It’s been a cold, hard week for the valley farmers. After a warm spell that brought out all the blooms in our orchard, a freeze hit. One or two days of this kind of cold farmers can manage with sprinklers and smudge pots. Actually, smudge pots aren’t used anymore in this valley, but when I was a kid, the old pots filled with diesel were burned in the orchards to keep the trees warm. Nowadays, farmers turn on their sprinklers to save the crop during a cold snap. Watering works for awhile, but freezing temperatures for a week are unmanageable.
My feelings have been a bit unmanageable as well. Jesus says do not worry about tomorrow, but this week my worries have been warring on me. You know how worries bombard your soul? When you’re sick to your stomach thinking about everything going wrong. When you’re up at 3 a.m. wondering how you’ll pay the bills and feed the boys without peaches to sell this summer.
We knew this going into farming. My grandparents were peach farmers. Each harvest was their livelihood. When a good harvest rolled in my grandpa would grin and say, “We can live again!” On the bad years, grandma always had a nest egg. My grandparents got by on the hard years and celebrated the good years. But we have no nest egg. And this is the year we stepped out in faith, believing God was doing something new in our lives. Scott left his teaching job and I pressed into writing, counting on our farm come summer. We knew it would be hard. But not this hard.
Are you here with us? Wondering why life is so hard right now? Wondering where God is during this long, cold week? Month? Or year? Maybe you’ve had a string of hard years. Maybe your hard years never seem to end. Can you just lean in close so I can whisper something in your ear…
Even when your hopes are frozen, God has a future for you. Even when all seems lost, you are found. Even when you can’t stop shaking, the God who loves you can never be shaken.
Turn your eyes to heaven. Don’t look at your problems here on earth. Don’t look at yourself falling apart. Look up and say, “My God knows. My God hears. My God answers.”
“When you pray, real things happen that wouldn’t have happened if you hadn’t prayed. Your prayers move the hand of God,” says John Piper, one of my favorite preachers.
We’ve been praying like crazy this week. Several days ago, Scott’s side of the bed was cold at 2 a.m. I went in search of him. I found my man outside in just his shorts staring up at the stars. “My gosh, it’s freezing out here. What are you doing?” I asked.
“I’m just praying. Look at the stars tonight. Aren’t they brilliant?”
“Come back to bed. It’s so cold out here.” In my flannel pajamas, I walked over and hugged my husband. His body felt like ice. We’d gone to bed at odds. I wasn’t happy about putting my writing on hold to take a secretary job at my dad’s engineering firm because my car broke down and we needed money to fix it.
Everything’s been breaking. The toilet. The heater. The fences. I could go on, but I won’t. It’s too discouraging. All these broken things with no cash to repair them right now. When you’re earning just thirty cents a book, that doesn’t go far. And in December, Scott had skin cancer removed from his face. This brought medical bills and Scott couldn’t teach for a few weeks while his face healed. Then Christmas vacation hit, the schools were closed, and another month went by without a paycheck.
I’m not ashamed to say we mostly live paycheck to paycheck these days. Seventeen years ago we decided to put our faith and family first and our careers second. Scott stopped flying. I stopped writing. We sold our big nice home and got us a little rental in Davis. I grew my first garden and had more babies. Scott became a teacher because he wanted to be a good father. He came home at dinner time each day and played with our kids instead of sleeping behind his desk at his office when he was a Counter Drug Commander.
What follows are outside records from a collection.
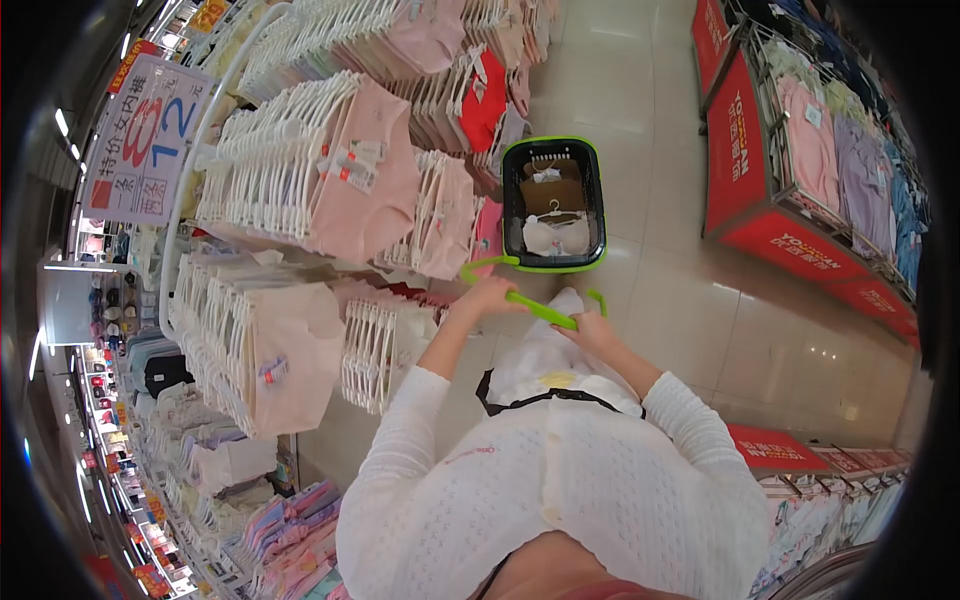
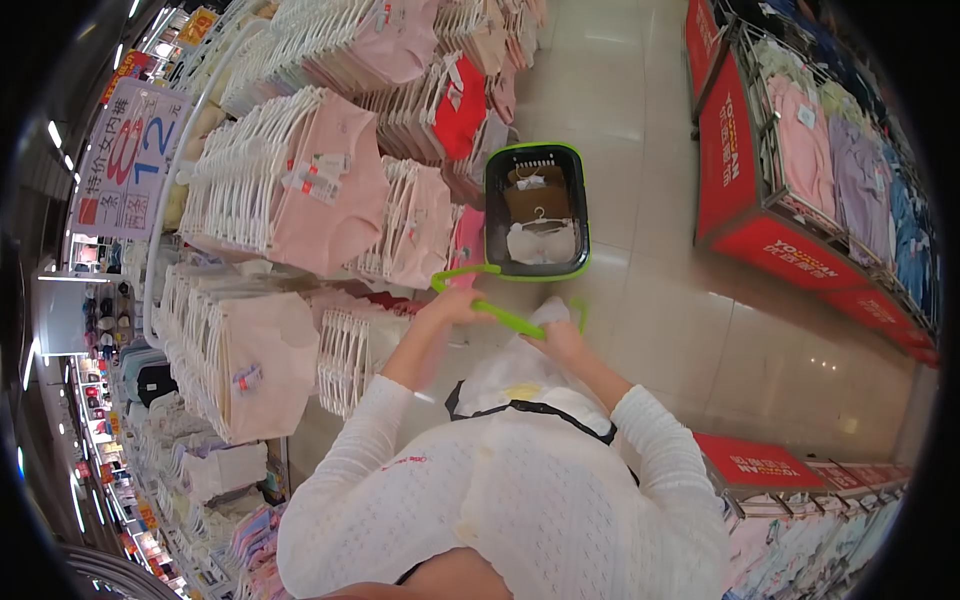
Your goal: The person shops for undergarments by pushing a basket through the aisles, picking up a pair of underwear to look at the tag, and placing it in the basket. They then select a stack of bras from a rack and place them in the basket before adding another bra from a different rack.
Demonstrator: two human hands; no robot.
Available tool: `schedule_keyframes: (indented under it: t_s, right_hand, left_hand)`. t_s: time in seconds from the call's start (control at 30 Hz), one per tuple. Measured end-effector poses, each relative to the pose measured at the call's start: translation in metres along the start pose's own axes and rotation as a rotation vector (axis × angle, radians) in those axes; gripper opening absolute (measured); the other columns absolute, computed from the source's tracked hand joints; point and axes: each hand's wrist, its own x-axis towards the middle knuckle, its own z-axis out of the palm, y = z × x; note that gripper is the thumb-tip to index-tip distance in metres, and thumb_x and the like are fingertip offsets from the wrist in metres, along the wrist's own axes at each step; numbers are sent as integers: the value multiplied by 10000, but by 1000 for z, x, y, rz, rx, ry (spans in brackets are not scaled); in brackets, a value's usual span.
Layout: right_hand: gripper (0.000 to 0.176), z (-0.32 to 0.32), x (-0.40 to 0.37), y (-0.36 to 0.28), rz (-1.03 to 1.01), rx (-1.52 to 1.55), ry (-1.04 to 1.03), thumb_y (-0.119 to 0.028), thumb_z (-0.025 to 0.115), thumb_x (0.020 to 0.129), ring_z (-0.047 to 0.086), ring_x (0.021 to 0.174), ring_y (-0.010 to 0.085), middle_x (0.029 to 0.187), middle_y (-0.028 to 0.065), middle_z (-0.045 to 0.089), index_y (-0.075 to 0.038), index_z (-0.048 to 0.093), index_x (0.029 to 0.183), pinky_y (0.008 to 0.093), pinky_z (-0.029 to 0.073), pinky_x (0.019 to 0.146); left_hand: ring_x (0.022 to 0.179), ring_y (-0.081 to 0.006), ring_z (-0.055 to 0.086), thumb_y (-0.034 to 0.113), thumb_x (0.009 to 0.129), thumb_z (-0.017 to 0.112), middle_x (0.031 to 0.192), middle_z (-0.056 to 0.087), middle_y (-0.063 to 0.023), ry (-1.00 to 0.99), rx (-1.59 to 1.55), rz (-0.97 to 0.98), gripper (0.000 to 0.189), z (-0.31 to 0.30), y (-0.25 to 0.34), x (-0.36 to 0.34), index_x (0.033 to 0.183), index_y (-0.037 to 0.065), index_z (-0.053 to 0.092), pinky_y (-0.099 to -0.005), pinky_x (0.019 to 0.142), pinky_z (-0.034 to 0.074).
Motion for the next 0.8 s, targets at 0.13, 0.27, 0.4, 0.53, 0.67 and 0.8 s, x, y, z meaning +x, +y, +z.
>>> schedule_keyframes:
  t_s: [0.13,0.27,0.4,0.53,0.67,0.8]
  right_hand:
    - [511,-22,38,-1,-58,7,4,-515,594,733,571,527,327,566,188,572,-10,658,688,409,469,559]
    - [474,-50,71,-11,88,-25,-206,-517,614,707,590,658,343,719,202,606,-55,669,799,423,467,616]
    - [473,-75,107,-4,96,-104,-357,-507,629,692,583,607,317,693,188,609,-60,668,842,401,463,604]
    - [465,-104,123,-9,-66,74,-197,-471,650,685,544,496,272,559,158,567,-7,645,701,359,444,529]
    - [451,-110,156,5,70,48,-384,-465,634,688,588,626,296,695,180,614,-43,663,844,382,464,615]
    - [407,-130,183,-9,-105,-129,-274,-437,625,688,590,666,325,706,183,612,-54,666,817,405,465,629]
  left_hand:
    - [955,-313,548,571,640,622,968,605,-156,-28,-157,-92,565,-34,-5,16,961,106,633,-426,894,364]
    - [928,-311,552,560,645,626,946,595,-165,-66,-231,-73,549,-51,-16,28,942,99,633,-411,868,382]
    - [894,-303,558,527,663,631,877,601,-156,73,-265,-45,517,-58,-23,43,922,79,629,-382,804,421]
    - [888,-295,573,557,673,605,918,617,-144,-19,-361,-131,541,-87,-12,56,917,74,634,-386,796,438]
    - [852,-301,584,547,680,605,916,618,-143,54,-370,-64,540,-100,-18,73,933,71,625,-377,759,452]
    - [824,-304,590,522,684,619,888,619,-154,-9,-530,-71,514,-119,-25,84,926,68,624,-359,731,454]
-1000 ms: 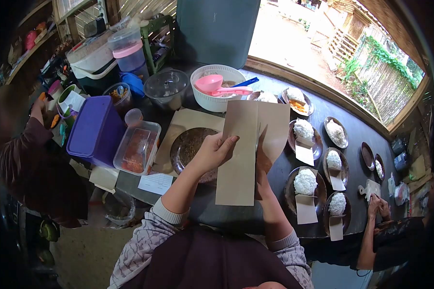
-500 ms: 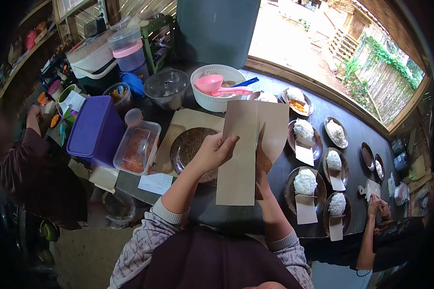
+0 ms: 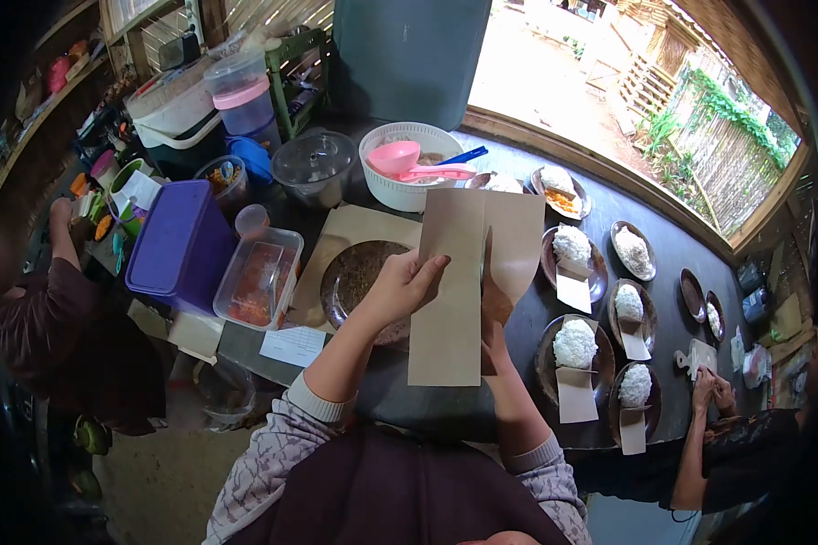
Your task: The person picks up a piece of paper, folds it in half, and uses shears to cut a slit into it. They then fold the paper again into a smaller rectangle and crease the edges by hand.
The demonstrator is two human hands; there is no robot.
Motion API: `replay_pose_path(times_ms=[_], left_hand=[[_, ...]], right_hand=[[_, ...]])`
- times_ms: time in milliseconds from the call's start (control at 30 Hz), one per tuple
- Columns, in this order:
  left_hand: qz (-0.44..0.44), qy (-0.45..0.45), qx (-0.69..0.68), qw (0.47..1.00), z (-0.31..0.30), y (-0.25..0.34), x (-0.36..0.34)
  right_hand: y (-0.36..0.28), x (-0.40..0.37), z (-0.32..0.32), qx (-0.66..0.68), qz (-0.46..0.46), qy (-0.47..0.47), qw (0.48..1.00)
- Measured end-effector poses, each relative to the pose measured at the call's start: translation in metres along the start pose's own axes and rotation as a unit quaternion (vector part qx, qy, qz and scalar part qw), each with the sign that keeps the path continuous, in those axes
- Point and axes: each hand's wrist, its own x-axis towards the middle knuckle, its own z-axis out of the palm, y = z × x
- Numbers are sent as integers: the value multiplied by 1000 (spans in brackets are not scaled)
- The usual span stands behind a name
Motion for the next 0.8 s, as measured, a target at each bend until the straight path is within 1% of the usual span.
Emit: replay_pose_path(times_ms=[67,133,267,333,467,533,633,733,800], left_hand=[[2,1,8,1000,0,-2,1],[3,2,15,1000,-1,-3,1],[-9,1,20,1000,0,-5,2],[-7,3,23,1000,0,-5,2],[-11,1,8,1000,0,-4,2],[-6,3,4,1000,0,-3,1],[-14,2,5,1000,0,-2,1],[-7,2,12,1000,0,-3,2],[-10,4,13,1000,0,-2,1]], right_hand=[[2,0,-1,2,1,-11,1000],[0,-1,-1,-7,15,-6,1000],[-4,-1,1,-15,6,6,1000],[-10,-1,2,-34,27,12,999],[-2,-1,-3,-69,16,-3,998],[-7,-1,-2,-82,47,8,995],[5,0,-1,-91,23,8,996],[8,2,-3,-123,41,12,992],[8,2,-3,-124,25,8,992]])
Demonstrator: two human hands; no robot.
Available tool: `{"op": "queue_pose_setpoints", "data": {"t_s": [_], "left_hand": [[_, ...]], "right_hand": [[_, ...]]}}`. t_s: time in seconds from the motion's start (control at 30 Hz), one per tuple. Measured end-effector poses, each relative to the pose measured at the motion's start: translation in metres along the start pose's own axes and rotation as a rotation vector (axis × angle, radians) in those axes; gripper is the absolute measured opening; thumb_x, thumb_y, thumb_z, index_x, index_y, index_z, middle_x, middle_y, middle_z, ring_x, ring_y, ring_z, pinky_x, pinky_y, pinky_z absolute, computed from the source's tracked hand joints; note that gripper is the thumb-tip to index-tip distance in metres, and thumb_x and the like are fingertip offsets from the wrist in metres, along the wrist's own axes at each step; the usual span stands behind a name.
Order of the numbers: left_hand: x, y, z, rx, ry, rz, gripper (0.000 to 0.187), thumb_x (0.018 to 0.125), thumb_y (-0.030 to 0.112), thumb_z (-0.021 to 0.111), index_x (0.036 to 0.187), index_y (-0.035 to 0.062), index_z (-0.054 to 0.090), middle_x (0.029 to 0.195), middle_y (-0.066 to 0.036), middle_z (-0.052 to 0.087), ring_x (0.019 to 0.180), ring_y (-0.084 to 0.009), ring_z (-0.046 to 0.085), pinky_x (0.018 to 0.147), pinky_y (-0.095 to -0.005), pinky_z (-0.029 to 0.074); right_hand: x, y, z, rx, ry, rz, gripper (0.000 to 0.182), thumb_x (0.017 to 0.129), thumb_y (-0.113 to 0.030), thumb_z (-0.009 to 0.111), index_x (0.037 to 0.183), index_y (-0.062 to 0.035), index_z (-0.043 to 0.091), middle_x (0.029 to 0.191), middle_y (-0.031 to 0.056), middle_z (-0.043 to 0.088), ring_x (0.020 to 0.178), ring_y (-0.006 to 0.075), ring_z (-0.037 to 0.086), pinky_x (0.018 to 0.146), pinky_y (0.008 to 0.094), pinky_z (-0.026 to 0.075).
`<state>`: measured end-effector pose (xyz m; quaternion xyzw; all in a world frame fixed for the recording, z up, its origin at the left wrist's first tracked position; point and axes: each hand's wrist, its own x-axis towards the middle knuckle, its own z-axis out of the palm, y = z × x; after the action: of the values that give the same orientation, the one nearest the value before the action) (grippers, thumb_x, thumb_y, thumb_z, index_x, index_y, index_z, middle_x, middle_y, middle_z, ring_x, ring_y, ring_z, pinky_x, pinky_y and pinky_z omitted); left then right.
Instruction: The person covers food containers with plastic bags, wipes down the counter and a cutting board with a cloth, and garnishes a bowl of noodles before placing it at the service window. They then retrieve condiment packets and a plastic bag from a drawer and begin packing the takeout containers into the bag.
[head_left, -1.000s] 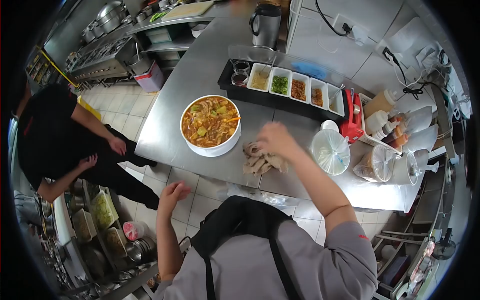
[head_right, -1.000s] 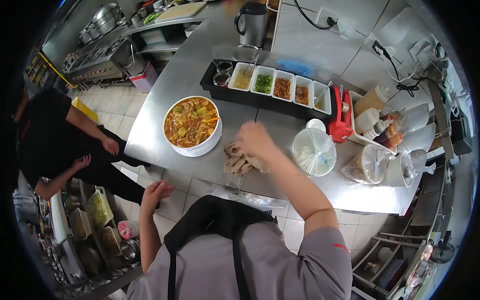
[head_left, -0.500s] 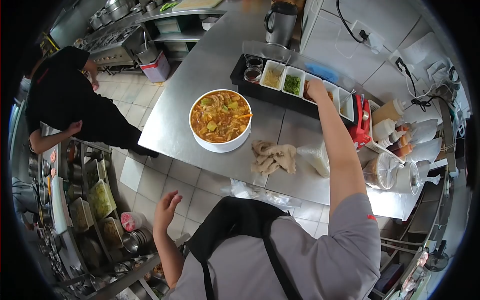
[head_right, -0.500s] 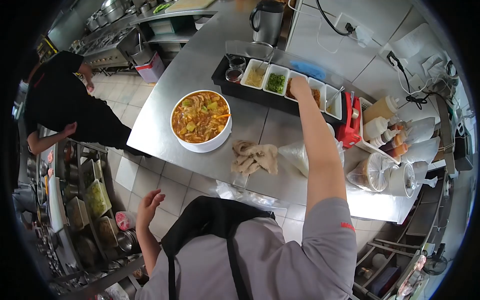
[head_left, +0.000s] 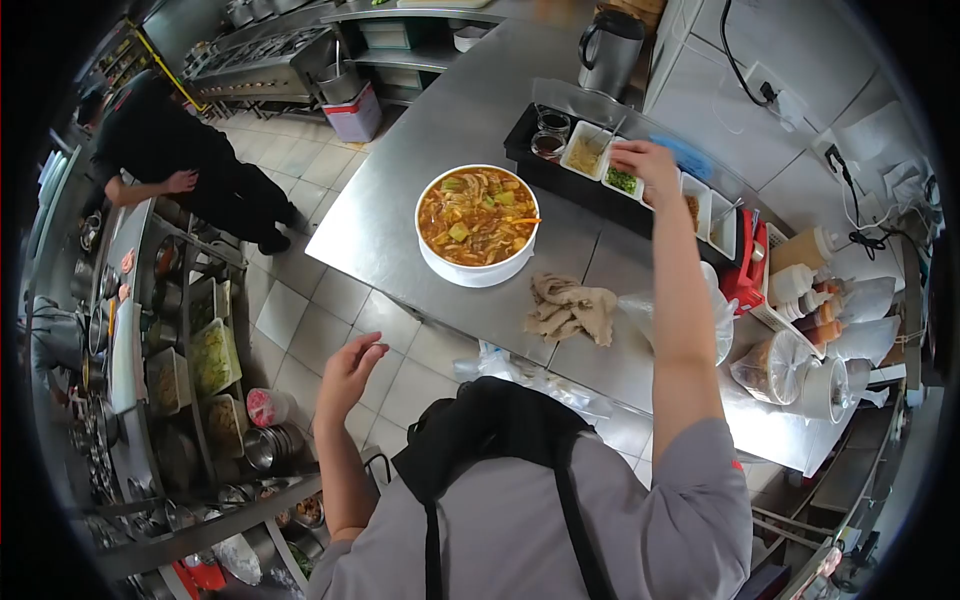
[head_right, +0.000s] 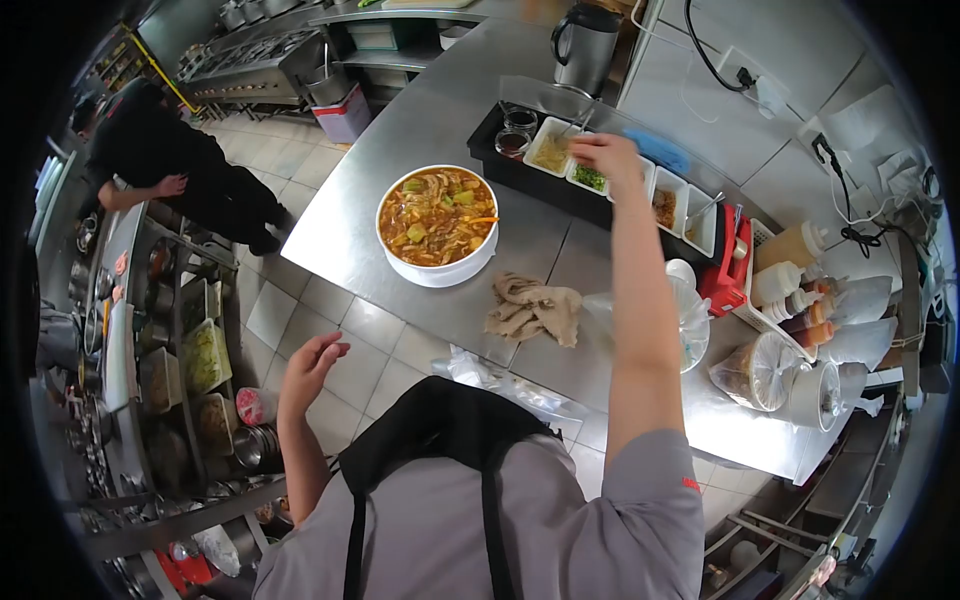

We made far less income after Scott gave up his military career and I stopped writing but this gave us a far better life. Don’t ever forget the important things money can’t buy. Your children will grow up before you know it. Be present for them. Be present in your marriage. Be present for God. You can’t buy these gifts.
After we gave up chasing the almighty dollar and our own ambitions, God gave us a good future. He brought us home to the farm. But this good future hasn’t been easy. We are in a battle to make a living and the battle can be hard because life happens. Sickness comes. Insurance fails. Frost hits.
About five years ago, we fell into farming in earnest to pay a mountain of medical bills after I came down with melanoma and then was hospitalized with an exhaustion breakdown. I recovered, but our bank account never has. During these hard days, I learned a savings account won’t save you. Now we’re learning neither will a harvest. But God can save you.
I’m confident this cold, hard week is leading us into a warm, bright future. Why? Because God has promised to never leave or forsake us. God gave us this cold spell to warm our hearts to Him. So we once again remember our hope is built on nothing less than God’s grace and good will. God gives and takes away, harvest or no harvest, you can trust Him. Lean on the Lord this cold, hard week. He’s there for you.